[Work task] Transcribe the listing exactly as written. Leave the images out.

[Material provided]
● ● ● ● ● ● ●

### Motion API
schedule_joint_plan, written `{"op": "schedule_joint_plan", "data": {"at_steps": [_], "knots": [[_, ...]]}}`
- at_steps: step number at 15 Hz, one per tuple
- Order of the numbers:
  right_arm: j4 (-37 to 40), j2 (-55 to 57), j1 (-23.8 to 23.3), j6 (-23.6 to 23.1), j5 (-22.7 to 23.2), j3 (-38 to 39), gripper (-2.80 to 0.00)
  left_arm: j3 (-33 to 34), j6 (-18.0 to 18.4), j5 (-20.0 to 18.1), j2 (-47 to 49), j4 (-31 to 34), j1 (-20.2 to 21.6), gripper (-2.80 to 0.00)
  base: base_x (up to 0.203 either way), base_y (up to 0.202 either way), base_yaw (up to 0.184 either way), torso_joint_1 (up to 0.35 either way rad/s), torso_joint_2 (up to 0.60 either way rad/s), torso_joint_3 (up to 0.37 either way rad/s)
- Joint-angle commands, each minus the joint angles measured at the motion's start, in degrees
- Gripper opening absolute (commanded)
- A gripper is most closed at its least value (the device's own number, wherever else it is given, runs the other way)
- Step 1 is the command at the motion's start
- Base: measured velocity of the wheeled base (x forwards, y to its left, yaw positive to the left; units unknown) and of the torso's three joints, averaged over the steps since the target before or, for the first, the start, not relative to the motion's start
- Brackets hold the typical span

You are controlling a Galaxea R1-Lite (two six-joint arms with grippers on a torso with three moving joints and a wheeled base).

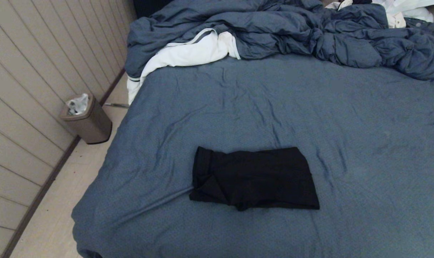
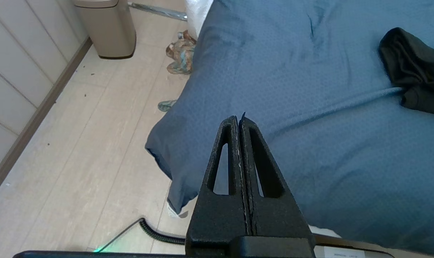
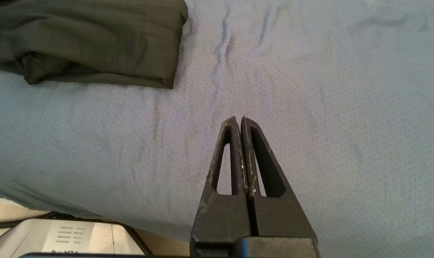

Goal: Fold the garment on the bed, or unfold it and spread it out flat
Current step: Unford the black T-shirt

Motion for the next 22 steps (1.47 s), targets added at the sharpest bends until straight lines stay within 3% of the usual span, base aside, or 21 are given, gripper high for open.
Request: {"op": "schedule_joint_plan", "data": {"at_steps": [1,12,15,18,22], "knots": [[0.0,0.1,0.0,0.0,0.0,0.0,-2.80,0.0,-0.1,0.0,0.1,0.0,0.0,-2.80,0.000,0.000,0.000,0.000,0.00,0.000],[0.4,0.2,0.1,-1.2,0.6,-0.3,-2.80,0.0,-0.1,0.0,0.1,0.0,0.0,-2.80,0.000,0.000,0.000,0.000,0.00,0.000],[3.5,0.4,0.1,-1.3,0.7,-2.0,-2.80,0.0,-0.1,0.0,0.1,0.0,0.0,-2.80,0.000,0.000,0.000,0.000,0.00,0.000],[11.4,8.1,0.1,-1.4,3.8,-14.6,-2.80,0.0,-0.1,0.0,0.1,0.0,0.0,-2.80,0.000,0.000,0.000,0.000,0.00,0.000],[13.7,29.6,0.5,1.4,6.6,-35.3,-2.80,0.0,-0.1,0.0,0.1,0.0,0.0,-2.80,0.000,0.000,0.000,0.000,0.00,0.000]]}}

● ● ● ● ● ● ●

[Answer section]
### Motion API
schedule_joint_plan, written `{"op": "schedule_joint_plan", "data": {"at_steps": [_], "knots": [[_, ...]]}}`
- at_steps: step number at 15 Hz, one per tuple
- Order of the numbers:
  right_arm: j4 (-37 to 40), j2 (-55 to 57), j1 (-23.8 to 23.3), j6 (-23.6 to 23.1), j5 (-22.7 to 23.2), j3 (-38 to 39), gripper (-2.80 to 0.00)
  left_arm: j3 (-33 to 34), j6 (-18.0 to 18.4), j5 (-20.0 to 18.1), j2 (-47 to 49), j4 (-31 to 34), j1 (-20.2 to 21.6), gripper (-2.80 to 0.00)
  base: base_x (up to 0.203 either way), base_y (up to 0.202 either way), base_yaw (up to 0.184 either way), torso_joint_1 (up to 0.35 either way rad/s), torso_joint_2 (up to 0.60 either way rad/s), torso_joint_3 (up to 0.37 either way rad/s)
- Joint-angle commands, each minus the joint angles measured at the motion's start, in degrees
- Gripper opening absolute (commanded)
- A gripper is most closed at its least value (the device's own number, wherever else it is given, runs the other way)
- Step 1 is the command at the motion's start
- Base: measured velocity of the wheeled base (x forwards, y to its left, yaw positive to the left; units unknown) and of the torso's three joints, averaged over the steps since the target before or, for the first, the start, not relative to the motion's start
- Brackets hold the typical span

You are controlling a Galaxea R1-Lite (two six-joint arms with grippers on a torso with three moving joints and a wheeled base).


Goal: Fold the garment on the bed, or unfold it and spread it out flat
Current step: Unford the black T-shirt

Motion for the next 22 steps (1.47 s), targets added at the sharpest bends until straight lines stay within 3% of the usual span, base aside, or 21 are given, gripper high for open.
Request: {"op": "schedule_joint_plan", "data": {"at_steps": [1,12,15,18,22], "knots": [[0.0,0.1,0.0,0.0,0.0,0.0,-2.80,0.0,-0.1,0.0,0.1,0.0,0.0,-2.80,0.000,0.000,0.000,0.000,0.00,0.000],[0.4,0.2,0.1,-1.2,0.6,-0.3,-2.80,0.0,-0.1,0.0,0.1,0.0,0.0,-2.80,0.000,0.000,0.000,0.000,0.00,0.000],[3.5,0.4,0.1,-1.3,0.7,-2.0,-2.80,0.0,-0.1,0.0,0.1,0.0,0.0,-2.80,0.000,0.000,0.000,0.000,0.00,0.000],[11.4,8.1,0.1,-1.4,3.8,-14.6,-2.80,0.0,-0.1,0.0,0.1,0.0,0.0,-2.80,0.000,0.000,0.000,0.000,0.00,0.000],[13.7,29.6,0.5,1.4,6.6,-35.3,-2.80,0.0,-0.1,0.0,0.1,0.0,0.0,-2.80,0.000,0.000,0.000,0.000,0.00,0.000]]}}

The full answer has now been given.